One of the points Francis Wenham made in his landmark 1866 paper was that as much work needed to be done in unpowered gliding as in engine-driven powered flight. The short-hoppers, all versed in some aspect of engine technology, concentrated on the latter, but one man, Otto Lilienthal (along with his brother), paid close attention to the engineering problems posed by glider flight. In any discussion about the history of flight, Lilienthal deserves to be mentioned alongside Cayley and the Wrights.

Otto Lilienthal was born on May 23, 1848, in Anklam, Prussia, near the Baltic Sea. As children, he and his brother Gustav would watch in wonder the gliding flight of storks at the shores of the Baltic, noticing for themselves what was already known—namely, that the storks gliding in circles as they search for fish rise when they circle into the wind (and not with the wind, as one might expect). Otto was trained as a mechanical engineer at the Berlin Technical Academy, graduating in 1870, and he set up a factory in Berlin manufacturing steam engines and the like. In his spare time, he pursued his aeronautical interests (sometimes with Gustav, now an accomplished architect) outside Berlin, and later in the Rhinower Hills near Stollen.



These photos of Lilienthal show three of the many designs he used to make more than two thousand glides. Lilienthal, a mechanical engineer  by training, had developed the bi-wing design so he could install a motor that would power propellers. It was in such a glider (without the safely bar in the top left design) that he fell to his death in 1896.


Lilienthal built rigid fixed wing gliders—more than eighteen distinct designs—and made more than two thousand glides, many longer than eight hundred feet (244m). His approach was markedly different from that of most experimenters of the day. He believed that the best way to learn to fly was to get into the air and experience flight for oneself. Whereas the others rode the machines they created, Lilienthal flew his, learning the feet of the air and the response of the aircraft.

“The manner in which we have to meet the irregularities of the wind,” he wrote, “...is by being in the air itself.” It was thus necessary, he believed, to gain experience in flying an unpowered version of an aircraft before adding a propulsion system to it. Lilienthal was planning to add a propulsion system to his gliders, thereby adding “powered” and “sustained” to his accomplishment of controlled flight. Others scoffed at his feats—Maxim derisively called him a flying squirrel.

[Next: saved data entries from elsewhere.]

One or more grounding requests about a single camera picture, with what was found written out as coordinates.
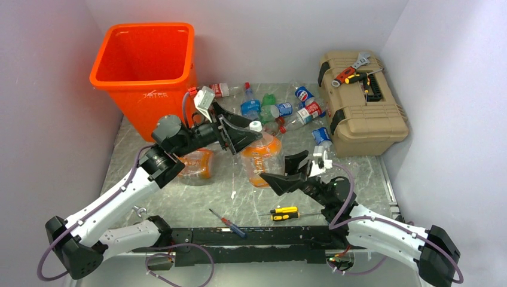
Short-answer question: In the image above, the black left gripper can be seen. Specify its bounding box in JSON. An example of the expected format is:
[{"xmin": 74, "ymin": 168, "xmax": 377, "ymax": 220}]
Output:
[{"xmin": 173, "ymin": 99, "xmax": 262, "ymax": 158}]

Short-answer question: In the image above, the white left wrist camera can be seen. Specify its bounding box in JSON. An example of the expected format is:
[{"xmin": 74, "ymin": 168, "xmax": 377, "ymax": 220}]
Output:
[{"xmin": 189, "ymin": 86, "xmax": 215, "ymax": 121}]

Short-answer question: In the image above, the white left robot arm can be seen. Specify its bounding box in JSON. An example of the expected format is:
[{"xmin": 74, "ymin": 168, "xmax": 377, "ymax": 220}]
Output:
[{"xmin": 45, "ymin": 102, "xmax": 262, "ymax": 280}]

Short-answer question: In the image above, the large orange label bottle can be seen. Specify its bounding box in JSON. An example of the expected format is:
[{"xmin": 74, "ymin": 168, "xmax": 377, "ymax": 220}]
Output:
[{"xmin": 240, "ymin": 121, "xmax": 285, "ymax": 188}]

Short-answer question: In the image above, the pepsi label bottle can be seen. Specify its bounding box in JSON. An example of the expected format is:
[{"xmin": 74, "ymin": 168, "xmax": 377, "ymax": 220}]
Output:
[{"xmin": 294, "ymin": 86, "xmax": 315, "ymax": 109}]

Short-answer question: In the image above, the blue label crushed bottle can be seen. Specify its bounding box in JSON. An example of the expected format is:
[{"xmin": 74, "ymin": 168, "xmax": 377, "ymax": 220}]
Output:
[{"xmin": 240, "ymin": 87, "xmax": 261, "ymax": 121}]

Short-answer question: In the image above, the red white label bottle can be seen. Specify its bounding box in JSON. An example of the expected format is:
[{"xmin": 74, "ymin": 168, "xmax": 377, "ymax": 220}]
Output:
[{"xmin": 279, "ymin": 100, "xmax": 328, "ymax": 133}]

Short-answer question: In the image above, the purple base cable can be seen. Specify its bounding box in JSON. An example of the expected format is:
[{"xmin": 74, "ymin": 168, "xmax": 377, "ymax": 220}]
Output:
[{"xmin": 145, "ymin": 243, "xmax": 215, "ymax": 287}]

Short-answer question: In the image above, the blue label clear bottle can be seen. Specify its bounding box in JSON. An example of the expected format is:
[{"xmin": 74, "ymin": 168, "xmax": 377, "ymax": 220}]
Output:
[{"xmin": 270, "ymin": 102, "xmax": 294, "ymax": 118}]

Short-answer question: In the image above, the black yellow screwdriver on table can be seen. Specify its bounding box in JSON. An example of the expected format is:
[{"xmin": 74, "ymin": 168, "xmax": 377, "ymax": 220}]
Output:
[{"xmin": 271, "ymin": 212, "xmax": 321, "ymax": 222}]

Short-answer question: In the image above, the red blue screwdriver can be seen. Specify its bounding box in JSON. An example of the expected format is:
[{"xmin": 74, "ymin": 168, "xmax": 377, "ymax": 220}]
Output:
[{"xmin": 209, "ymin": 209, "xmax": 247, "ymax": 239}]

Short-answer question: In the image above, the blue label bottle by toolbox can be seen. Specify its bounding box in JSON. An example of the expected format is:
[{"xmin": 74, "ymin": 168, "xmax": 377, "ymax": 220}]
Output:
[{"xmin": 311, "ymin": 127, "xmax": 333, "ymax": 152}]

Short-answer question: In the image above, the silver adjustable wrench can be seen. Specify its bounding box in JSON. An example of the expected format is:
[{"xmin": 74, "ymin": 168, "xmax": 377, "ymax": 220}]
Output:
[{"xmin": 350, "ymin": 51, "xmax": 371, "ymax": 70}]

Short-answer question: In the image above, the crushed orange label bottle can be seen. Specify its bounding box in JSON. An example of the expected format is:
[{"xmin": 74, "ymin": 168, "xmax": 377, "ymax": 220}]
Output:
[{"xmin": 178, "ymin": 148, "xmax": 214, "ymax": 186}]

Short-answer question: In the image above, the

 But improvements in photography and printing resulted in pictures and accounts of Lilienthal’s feats appearing in newspapers all over the world, including in Dayton, Ohio, where they came to the attention of the Wright brothers. Although his work in airfoil design was groundbreaking, Lilienthal’s method of control—swinging his legs and torso in order to shift the craft’s centre of gravity—was limited and difficult, certainly not a method that would become practical for anyone other than a circus acrobat.

Having studied birds so carefully (his 1889 book Bird Flight as the Basis of Aviation, was an instant aviation classic), he looked to ornithopter-like systems or engines that would, in emulation of birds, flap narrow slats at the wingtips, as methods of propulsion. Later tests showed that these would never have worked (so that claims that Lilienthal would have flown before the Wrights had he lived longer are doubtful). But Lilienthal never had the chance to test them. On Sunday, August 9, 1896, during a glide, a gust of wind turned Lilienthal and his glider upward and the aircraft stalled. (A stall is what happens when the wing cuts though the air at an angle so large that the airflow over the top surface separates from the wing. The wing becomes an obstacle to the wind and there are no longer two smooth layers of airflow creating lift. When an aircraft stalls, it suddenly loses lift and falls).

Lilienthal’s glider crashed and he died at the Bergmann Clinic in Berlin the next day. Over the centuries, many had died leaping from towers and attempting to fly, but Lilienthal’s death was the first death of a man actually flying. When people had pointed out the dangers of gliding to Lilienthal, he often said, “Sacrifices must be made.” This was the epitaph that was carved (in German) on his gravestone.